▶ [Activity] Locate the line that contains "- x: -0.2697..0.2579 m". Print it and each following line through the end of the listing, verbatim, and nothing more.

▶ [Given data]
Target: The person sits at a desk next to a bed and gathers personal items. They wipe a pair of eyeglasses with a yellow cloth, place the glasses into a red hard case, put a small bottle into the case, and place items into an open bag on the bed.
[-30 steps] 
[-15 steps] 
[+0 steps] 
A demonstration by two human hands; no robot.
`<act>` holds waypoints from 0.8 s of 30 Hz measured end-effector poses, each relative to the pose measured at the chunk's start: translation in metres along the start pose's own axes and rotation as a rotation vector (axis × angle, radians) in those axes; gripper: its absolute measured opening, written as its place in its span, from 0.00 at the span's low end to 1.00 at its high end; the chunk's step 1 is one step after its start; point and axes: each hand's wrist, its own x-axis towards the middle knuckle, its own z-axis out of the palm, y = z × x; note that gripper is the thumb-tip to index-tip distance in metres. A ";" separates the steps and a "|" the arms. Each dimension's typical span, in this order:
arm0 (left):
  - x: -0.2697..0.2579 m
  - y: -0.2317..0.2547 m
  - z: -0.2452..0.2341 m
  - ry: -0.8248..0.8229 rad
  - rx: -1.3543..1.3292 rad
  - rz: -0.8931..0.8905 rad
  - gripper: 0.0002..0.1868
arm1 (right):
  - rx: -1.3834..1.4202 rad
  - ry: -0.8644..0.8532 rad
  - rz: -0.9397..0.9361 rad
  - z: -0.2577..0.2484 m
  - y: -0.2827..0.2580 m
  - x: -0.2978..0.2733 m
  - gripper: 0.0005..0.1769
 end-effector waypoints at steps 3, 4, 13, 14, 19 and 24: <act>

▶ [Output]
  - x: -0.2697..0.2579 m
  - y: -0.2317..0.2547 m
  - z: -0.2452..0.2341 m
  - ry: -0.8248..0.8229 rad
  - rx: -1.3543..1.3292 rad
  - rz: -0.8931..0.8905 rad
  - gripper: 0.0002..0.1868
arm1 (right):
  - rx: -1.3834..1.4202 rad
  - ry: -0.8644..0.8532 rad
  - rz: -0.9397..0.9361 rad
  - z: -0.2577..0.2484 m
  - y: -0.2827..0.2580 m
  - x: -0.2978..0.2733 m
  - gripper: 0.0005..0.1769
 end-effector waypoints at steps 3, 4, 13, 14, 19 and 24: <act>

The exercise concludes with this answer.